Singdollar tightening impact on interest rates
MAS announced on 13 April 2018 that they will allow for ‘modest and gradual’ appreciation of the Singdollar. They will do so by slightly increasing the slope of the Singdollar nominal effective exchange rate (S$NEER) policy band. Incidentally, this is the first time MAS moved away from a neutral stance held since April 2016.
Following the announcement, the Singdollar weakended against the greenback, at S$1.3129 per US dollar at 10am, from its close on Thursday of S$1.3126, before stabilising. At 11.20am, the Singdollar had strengthened slightly to S$1.3119 per US dollar. This movement within a short window does not imply any drastic reaction from the FX market.
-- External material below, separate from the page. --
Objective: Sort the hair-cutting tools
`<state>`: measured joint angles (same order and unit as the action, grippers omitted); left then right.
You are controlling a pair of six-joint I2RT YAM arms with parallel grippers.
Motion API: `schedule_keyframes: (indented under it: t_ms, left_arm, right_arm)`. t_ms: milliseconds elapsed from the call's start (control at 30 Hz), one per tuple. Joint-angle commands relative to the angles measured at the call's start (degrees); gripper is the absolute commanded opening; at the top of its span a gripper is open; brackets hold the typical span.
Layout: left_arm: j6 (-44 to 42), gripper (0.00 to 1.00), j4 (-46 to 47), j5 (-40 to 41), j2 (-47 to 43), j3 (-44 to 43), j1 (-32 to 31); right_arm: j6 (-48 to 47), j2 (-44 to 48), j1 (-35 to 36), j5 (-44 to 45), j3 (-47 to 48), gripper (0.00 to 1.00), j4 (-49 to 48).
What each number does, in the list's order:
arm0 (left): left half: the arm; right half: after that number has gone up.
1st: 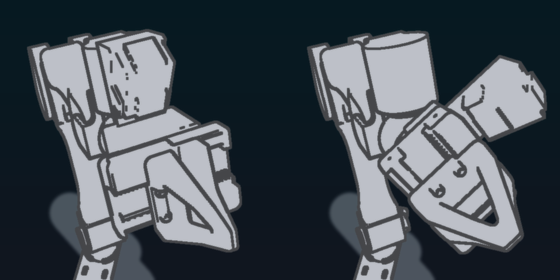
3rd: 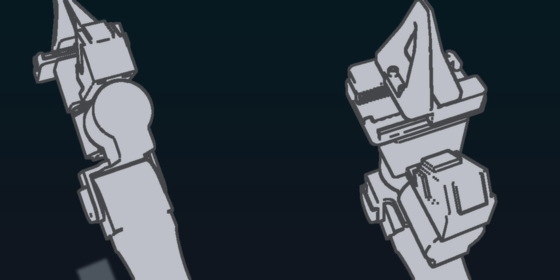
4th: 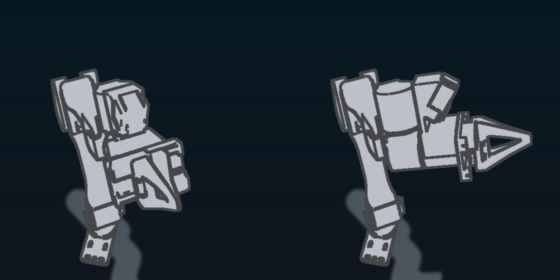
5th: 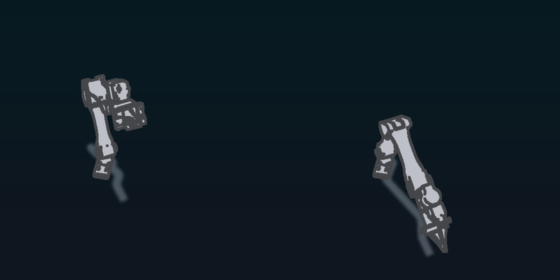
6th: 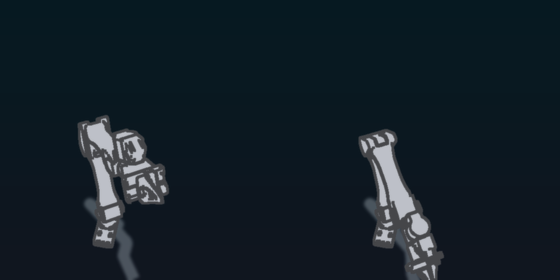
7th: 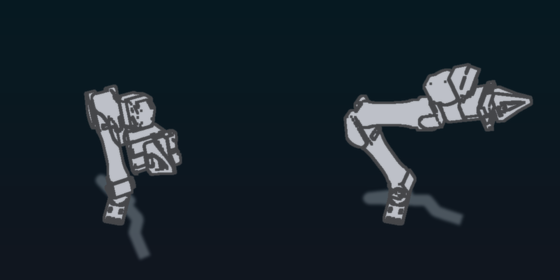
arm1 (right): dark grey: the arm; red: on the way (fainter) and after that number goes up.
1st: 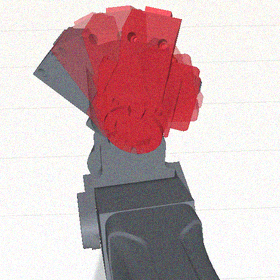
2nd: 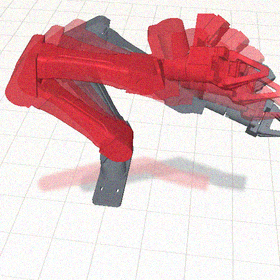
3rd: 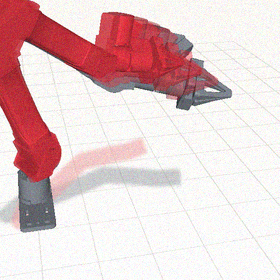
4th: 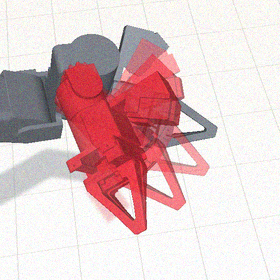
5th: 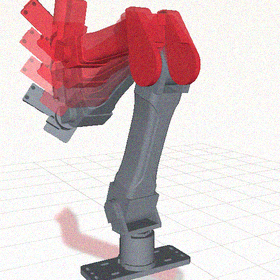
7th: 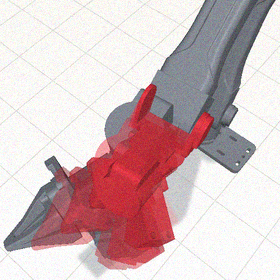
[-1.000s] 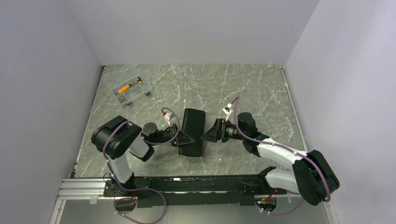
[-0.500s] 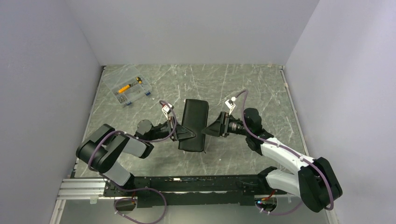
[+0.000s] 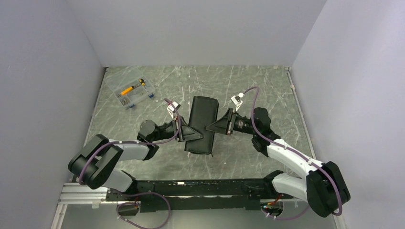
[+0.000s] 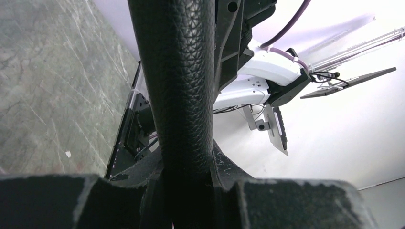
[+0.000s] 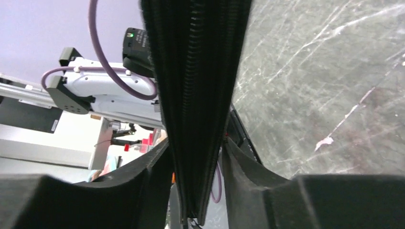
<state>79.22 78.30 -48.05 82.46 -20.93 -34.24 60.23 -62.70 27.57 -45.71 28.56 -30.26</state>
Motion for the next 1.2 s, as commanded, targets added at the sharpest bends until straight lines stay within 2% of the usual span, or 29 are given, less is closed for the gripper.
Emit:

Reasons for Singdollar tightening
According to business news report, this move on the exchange rate policy was not a surprise, coming on the back of a strengthening economy, improved labour statistics, and rising inflation. Monetary Authority of Singapore (MAS) said the decision is “consistent with a modest and gradual appreciation path of the S$NEER policy band that will ensure medium-term price stability”.
Impact on SIBOR
One potential outcome of the Singdollar’s strength is that it will attract a net inflow of foreign funds thus creating more liquidity in the banking sector. This should keep our interest rates in check. However, we observed costs of borrowing has gone up, since the second half of 2017. Mortgage rates were around 1.4% and 1.65% in April 2018. 1M SIBOR is still around 1.37% since the announcement. We think the market has anticipated this decision and priced into SIBOR prior to the announcement.
After all is said, we hold the view SIBOR rates movement is impacted by many factors including Singdollar exchange rate.
On a side note, we do not think there is any significance this announcement is made on Friday the 13th, which is usually a superstitious unlucky day. Who will be the unlucky one? We certainly hope mortgage borrowers are not those.